Task statement >> Copy the listing verbatim, excluding any images found in it.

★ ★ ★ ★

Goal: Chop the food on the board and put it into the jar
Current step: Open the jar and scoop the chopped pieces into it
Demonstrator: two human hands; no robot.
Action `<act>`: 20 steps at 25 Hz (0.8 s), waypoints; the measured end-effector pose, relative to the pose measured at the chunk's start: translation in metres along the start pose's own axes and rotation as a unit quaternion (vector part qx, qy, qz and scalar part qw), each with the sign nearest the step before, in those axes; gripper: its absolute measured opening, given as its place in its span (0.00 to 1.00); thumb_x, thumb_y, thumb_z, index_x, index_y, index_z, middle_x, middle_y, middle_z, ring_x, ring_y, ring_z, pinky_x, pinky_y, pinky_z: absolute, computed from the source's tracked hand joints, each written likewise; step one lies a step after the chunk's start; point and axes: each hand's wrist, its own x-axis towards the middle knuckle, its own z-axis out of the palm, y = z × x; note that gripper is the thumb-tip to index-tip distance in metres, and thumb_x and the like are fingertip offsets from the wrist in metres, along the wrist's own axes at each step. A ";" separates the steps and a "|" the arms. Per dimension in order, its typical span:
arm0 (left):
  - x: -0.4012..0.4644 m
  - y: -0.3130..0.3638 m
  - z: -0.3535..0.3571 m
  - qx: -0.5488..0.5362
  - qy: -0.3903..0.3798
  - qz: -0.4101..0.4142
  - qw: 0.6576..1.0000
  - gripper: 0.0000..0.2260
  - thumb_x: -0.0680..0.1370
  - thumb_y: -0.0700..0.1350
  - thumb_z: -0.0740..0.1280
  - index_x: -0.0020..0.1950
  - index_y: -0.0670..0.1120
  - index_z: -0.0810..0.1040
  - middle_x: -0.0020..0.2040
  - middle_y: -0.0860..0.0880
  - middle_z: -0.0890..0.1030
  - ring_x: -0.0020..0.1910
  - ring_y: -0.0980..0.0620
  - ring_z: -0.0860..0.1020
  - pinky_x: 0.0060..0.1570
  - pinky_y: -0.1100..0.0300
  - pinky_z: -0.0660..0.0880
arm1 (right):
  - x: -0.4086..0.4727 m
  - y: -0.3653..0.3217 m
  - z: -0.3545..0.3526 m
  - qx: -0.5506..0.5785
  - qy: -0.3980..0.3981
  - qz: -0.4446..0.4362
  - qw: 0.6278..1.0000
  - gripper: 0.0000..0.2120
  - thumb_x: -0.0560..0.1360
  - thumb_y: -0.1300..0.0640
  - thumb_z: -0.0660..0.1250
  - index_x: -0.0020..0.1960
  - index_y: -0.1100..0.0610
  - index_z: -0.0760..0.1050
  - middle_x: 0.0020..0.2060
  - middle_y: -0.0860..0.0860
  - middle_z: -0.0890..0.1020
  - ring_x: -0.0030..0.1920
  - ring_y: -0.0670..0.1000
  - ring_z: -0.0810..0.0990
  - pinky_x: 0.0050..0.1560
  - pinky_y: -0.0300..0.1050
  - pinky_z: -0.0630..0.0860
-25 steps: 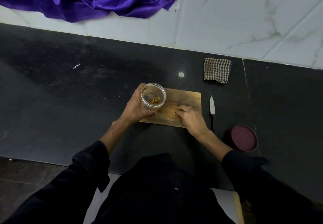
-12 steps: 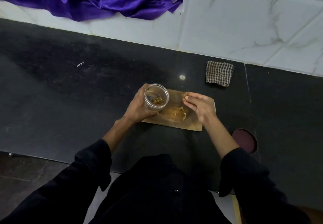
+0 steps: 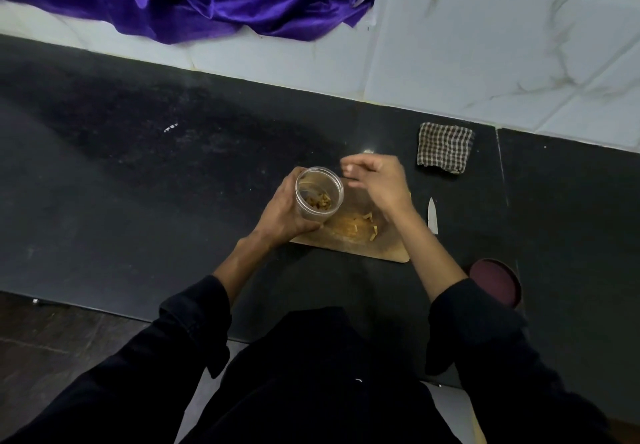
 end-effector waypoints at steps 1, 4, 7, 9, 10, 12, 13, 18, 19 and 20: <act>0.000 -0.001 0.000 0.001 0.000 0.000 1.000 0.39 0.60 0.46 0.80 0.64 0.57 0.64 0.61 0.56 0.72 0.62 0.55 0.71 0.57 0.54 0.74 | 0.001 0.007 -0.010 -0.009 0.019 0.012 1.000 0.10 0.78 0.67 0.66 0.57 0.62 0.81 0.52 0.57 0.85 0.48 0.48 0.83 0.50 0.42 0.82; 0.000 -0.002 -0.001 -0.002 -0.008 0.002 1.000 0.38 0.61 0.45 0.80 0.64 0.58 0.63 0.62 0.56 0.71 0.62 0.56 0.71 0.56 0.59 0.71 | -0.005 0.037 -0.029 -0.250 0.011 0.020 0.968 0.16 0.77 0.71 0.61 0.61 0.61 0.80 0.59 0.57 0.82 0.58 0.51 0.81 0.63 0.46 0.76; 0.001 0.000 -0.001 -0.002 -0.010 0.002 1.000 0.39 0.61 0.44 0.80 0.63 0.59 0.62 0.62 0.56 0.70 0.62 0.56 0.70 0.53 0.64 0.68 | -0.027 0.069 -0.021 -0.439 -0.085 -0.022 0.894 0.23 0.76 0.72 0.60 0.69 0.60 0.73 0.68 0.56 0.74 0.68 0.54 0.71 0.70 0.45 0.65; 0.001 -0.001 -0.001 0.001 -0.009 0.000 1.000 0.39 0.61 0.45 0.80 0.63 0.60 0.61 0.62 0.56 0.70 0.62 0.56 0.71 0.52 0.65 0.68 | -0.042 0.082 -0.012 -0.478 -0.112 -0.070 0.868 0.25 0.75 0.71 0.60 0.72 0.59 0.70 0.69 0.54 0.71 0.69 0.55 0.67 0.71 0.44 0.63; 0.000 -0.002 -0.001 0.002 -0.008 -0.002 1.000 0.39 0.61 0.45 0.80 0.63 0.60 0.61 0.62 0.56 0.71 0.61 0.57 0.71 0.52 0.66 0.68 | -0.049 0.084 -0.010 -0.474 -0.119 -0.087 0.868 0.26 0.75 0.72 0.60 0.72 0.59 0.70 0.68 0.54 0.71 0.68 0.54 0.67 0.70 0.44 0.64; 0.001 -0.003 -0.001 0.000 -0.011 0.000 1.000 0.39 0.60 0.46 0.80 0.63 0.60 0.62 0.62 0.56 0.71 0.61 0.56 0.72 0.53 0.63 0.70 | -0.057 0.083 -0.013 -0.430 -0.121 -0.091 0.890 0.26 0.74 0.74 0.60 0.70 0.59 0.72 0.66 0.54 0.74 0.66 0.54 0.70 0.68 0.43 0.66; 0.001 -0.003 -0.001 -0.003 -0.013 0.004 1.000 0.38 0.60 0.46 0.80 0.63 0.59 0.62 0.62 0.55 0.71 0.61 0.56 0.72 0.54 0.61 0.71 | -0.058 0.082 -0.019 -0.396 -0.102 -0.075 0.910 0.26 0.74 0.74 0.61 0.69 0.59 0.74 0.64 0.54 0.75 0.65 0.54 0.72 0.68 0.43 0.68; 0.001 -0.003 0.001 -0.001 -0.005 0.006 1.000 0.39 0.60 0.45 0.80 0.64 0.57 0.63 0.62 0.55 0.71 0.60 0.57 0.72 0.55 0.57 0.73 | -0.052 0.084 -0.036 -0.340 -0.028 0.115 0.933 0.19 0.74 0.64 0.72 0.64 0.58 0.78 0.55 0.54 0.83 0.57 0.53 0.80 0.60 0.45 0.74; 0.001 -0.003 0.001 0.001 -0.004 0.006 1.000 0.39 0.60 0.45 0.80 0.64 0.56 0.63 0.62 0.55 0.71 0.60 0.57 0.72 0.55 0.57 0.74 | -0.051 0.084 -0.032 -0.335 -0.025 0.129 0.933 0.17 0.74 0.63 0.72 0.62 0.58 0.79 0.53 0.53 0.84 0.56 0.52 0.81 0.58 0.43 0.73; 0.001 -0.004 0.002 0.003 -0.005 0.006 1.000 0.39 0.60 0.45 0.80 0.65 0.56 0.63 0.62 0.55 0.71 0.60 0.57 0.73 0.55 0.56 0.74 | -0.050 0.083 -0.026 -0.326 -0.015 0.127 0.937 0.15 0.74 0.64 0.72 0.60 0.58 0.80 0.50 0.53 0.85 0.55 0.51 0.81 0.57 0.40 0.72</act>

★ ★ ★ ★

Response box >>
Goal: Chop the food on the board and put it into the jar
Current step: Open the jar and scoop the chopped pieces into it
Demonstrator: two human hands; no robot.
Action `<act>`: 20 steps at 25 Hz (0.8 s), waypoints; the measured end-effector pose, relative to the pose measured at the chunk's start: translation in metres along the start pose's own axes and rotation as a unit quaternion (vector part qx, qy, qz and scalar part qw), each with the sign nearest the step before, in those axes; gripper: its absolute measured opening, given as its place in its span (0.00 to 1.00); thumb_x, thumb_y, thumb_z, index_x, index_y, index_z, middle_x, middle_y, middle_z, ring_x, ring_y, ring_z, pinky_x, pinky_y, pinky_z: absolute, computed from the source's tracked hand joints, each written likewise; step one lies a step after the chunk's start; point and axes: each hand's wrist, its own x-axis towards the middle knuckle, its own z-axis out of the palm, y = z × x; note that gripper is the thumb-tip to index-tip distance in metres, and thumb_x and the like are fingertip offsets from the wrist in metres, along the wrist's own axes at each step. A ";" separates the steps and a "|" the arms. Per dimension in order, its typical span:
arm0 (left):
  - x: -0.4012..0.4644 m
  - y: -0.3130..0.3638 m
  - z: -0.3535..0.3571 m
  - qx: -0.5488..0.5362
  - qy: -0.3903..0.3798
  - qz: -0.4101..0.4142
  - qw: 0.6576..1.0000
  - gripper: 0.0000..0.2260
  - thumb_x: -0.0680..0.1370
  - thumb_y: -0.0700..0.1350
  - thumb_z: -0.0740..0.1280
  - index_x: -0.0020..0.1950
  - index_y: -0.0670..0.1120
  - index_z: -0.0810..0.1040
  - middle_x: -0.0020..0.2040
  - middle_y: -0.0860..0.0880
  - middle_z: -0.0890..0.1030
  - ring_x: -0.0020..0.1910
  - ring_y: -0.0980..0.0620
  - ring_z: -0.0860..0.1020
  - pinky_x: 0.0060..0.1570
  - pinky_y: -0.1100..0.0300
  - pinky_z: -0.0660..0.0880
arm1 (right):
  - x: -0.4086..0.4727 m
  - y: -0.3653..0.3217 m
  - z: -0.3545..0.3526 m
  - qx: -0.5506..0.5785
  - qy: -0.3980..0.3981
  - qz: -0.4446..0.4362
  - qw: 0.6278..1.0000
  - gripper: 0.0000..0.2120
  - thumb_x: -0.0560..0.1360
  - thumb_y: -0.1300..0.0640
  - thumb_z: -0.0660..0.1250
  - index_x: -0.0020..0.1960
  - index_y: -0.1100..0.0610
  - index_z: -0.0760..0.1050
  - middle_x: 0.0020..0.2060
  - middle_y: -0.0860..0.0860
  - middle_z: -0.0890..0.1020
  - ring_x: -0.0030..0.1920
  - ring_y: -0.0670..0.1000
  - ring_z: -0.0810..0.0990
  - pinky_x: 0.0050..0.1560
  - pinky_y: -0.0300..0.1050
  - pinky_z: -0.0630..0.0860
-25 steps: 
-12 steps: 
+0 steps: 
 end-effector waypoints at steps 1, 4, 7, 9, 10, 12, 13, 18, 19 and 20: <act>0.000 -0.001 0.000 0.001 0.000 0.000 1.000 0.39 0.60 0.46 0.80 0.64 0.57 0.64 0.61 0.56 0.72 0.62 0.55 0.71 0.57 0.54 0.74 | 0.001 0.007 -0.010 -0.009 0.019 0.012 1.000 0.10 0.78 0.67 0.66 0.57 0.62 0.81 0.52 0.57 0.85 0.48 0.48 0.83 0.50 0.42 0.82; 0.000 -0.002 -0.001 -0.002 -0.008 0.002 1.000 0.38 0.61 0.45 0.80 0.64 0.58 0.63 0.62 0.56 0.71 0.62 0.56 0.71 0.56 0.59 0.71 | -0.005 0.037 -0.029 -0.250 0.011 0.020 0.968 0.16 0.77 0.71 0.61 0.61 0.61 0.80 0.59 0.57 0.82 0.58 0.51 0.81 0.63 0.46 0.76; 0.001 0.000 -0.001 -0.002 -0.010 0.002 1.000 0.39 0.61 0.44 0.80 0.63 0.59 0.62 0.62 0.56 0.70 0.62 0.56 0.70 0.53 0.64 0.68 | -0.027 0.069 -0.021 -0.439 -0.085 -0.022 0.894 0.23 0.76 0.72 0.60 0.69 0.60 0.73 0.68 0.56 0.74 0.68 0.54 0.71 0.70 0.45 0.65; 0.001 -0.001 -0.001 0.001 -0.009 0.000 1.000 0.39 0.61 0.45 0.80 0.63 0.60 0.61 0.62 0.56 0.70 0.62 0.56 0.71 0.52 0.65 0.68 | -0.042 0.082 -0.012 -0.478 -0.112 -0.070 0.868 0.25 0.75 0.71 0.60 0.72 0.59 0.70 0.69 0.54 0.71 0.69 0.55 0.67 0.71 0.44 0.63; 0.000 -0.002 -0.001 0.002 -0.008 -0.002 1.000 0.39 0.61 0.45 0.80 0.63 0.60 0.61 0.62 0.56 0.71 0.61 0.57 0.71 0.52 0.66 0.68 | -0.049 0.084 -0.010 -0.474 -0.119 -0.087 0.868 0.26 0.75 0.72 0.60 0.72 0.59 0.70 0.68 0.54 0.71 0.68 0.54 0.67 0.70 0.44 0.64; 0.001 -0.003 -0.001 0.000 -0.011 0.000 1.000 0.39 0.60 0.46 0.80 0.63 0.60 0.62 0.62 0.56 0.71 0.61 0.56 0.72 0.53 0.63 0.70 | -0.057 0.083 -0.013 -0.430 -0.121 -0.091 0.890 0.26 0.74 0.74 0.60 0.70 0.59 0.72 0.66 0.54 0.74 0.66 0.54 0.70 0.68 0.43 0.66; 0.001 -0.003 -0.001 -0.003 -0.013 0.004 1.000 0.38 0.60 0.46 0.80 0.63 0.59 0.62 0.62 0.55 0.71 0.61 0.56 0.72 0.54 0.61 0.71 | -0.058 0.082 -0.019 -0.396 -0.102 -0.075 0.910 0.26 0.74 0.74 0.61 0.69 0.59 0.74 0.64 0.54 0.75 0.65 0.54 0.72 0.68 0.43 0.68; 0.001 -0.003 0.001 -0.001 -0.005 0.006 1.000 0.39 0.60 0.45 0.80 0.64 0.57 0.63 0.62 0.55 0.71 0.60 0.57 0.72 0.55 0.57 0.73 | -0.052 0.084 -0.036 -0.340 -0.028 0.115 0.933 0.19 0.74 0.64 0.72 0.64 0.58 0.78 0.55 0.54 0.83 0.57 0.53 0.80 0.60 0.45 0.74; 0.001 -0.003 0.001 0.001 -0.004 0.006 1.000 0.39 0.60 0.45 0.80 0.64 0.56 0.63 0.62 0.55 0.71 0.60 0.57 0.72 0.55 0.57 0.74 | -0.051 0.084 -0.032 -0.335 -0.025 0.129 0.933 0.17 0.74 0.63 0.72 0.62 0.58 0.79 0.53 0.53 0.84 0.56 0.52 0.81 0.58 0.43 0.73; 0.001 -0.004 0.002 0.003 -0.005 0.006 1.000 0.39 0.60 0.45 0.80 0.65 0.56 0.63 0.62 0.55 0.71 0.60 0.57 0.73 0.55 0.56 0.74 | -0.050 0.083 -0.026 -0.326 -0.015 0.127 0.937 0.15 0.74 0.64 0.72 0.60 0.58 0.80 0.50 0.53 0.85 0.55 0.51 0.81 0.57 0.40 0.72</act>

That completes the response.